China’s Banks Lost Billions In Defaulted Loans, Set Aside Cash For More
Five of China‘s largest state-owned lenders reported their biggest profit losses in at least a decade, as the number of defaulted loans has skyrocketed since the onset of COVID-19.
CNBC reported that the Bank of China, Bank of Communications, China Construction Bank, Agricultural Bank of China and Industrial and Commercial Bank of China posted at least 10 percent year-on-year declines from January through June.
During the year’s first two quarters, these lenders have also set aside more cash in expectation of forthcoming loan losses. In addition, the Beijing government has asked banks to forfeit 1.5 trillion yuan ($219 billion) in profits by decreasing lending rates and deferring loan repayments in a bid to help companies, CNBC noted.
The action has put these banks at the forefront of the nation’s effort to ease the impact of the coronavirus on businesses and families.
“The banks have been asked to perform [a] national service,” Jason Tan, research analyst at CreditSights, the New York-based market insight firm, told “Squawk Box Asia” on Monday (Aug. 31). “They’ve been asked to support the economy at the expense of their own operational strength.”
Still, Tan noted that the total amount of the losses is unclear, as more losses are expected from July through December – and perhaps the first half of 2021, when loan moratoriums expire.
“The brunt of the asset quality pressures might not have come through yet because of the still existing moratorium on the repayment of loans as well as its interest payments,” Tan told the network.

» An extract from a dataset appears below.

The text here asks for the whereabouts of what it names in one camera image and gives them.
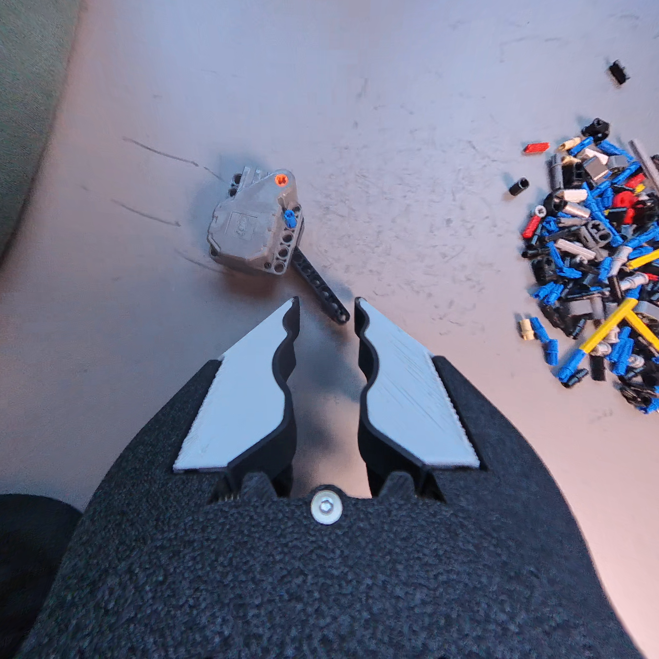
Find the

While a Morgan Stanley earnings report revealed that mid-sized Chinese banks performed better than their larger competitors by as much as 27 percent in the second quarter, analysts at Jefferies Group LLC, the New York investment bank and financial services company, said Chinese banks are unlikely to issue dividends after setting aside cash for potential losses.
Last week, in a preview of what was to come, Hong Hao, managing director of BOCOM International, a subsidiary of Bank of Communications, told Reuters that the pandemic has hit small businesses hard and that the balance sheets won’t be pretty. “Banks had it easy in the past, but now many signs indicate they’re under great pressure,” he said.
As far back as April, China’s banks were already facing mountains of bad debt. In light of the crisis, regulators let them be more lenient with how bad debt was classified. Meanwhile, lenders were allowing small businesses to defer payments and roll over on debt.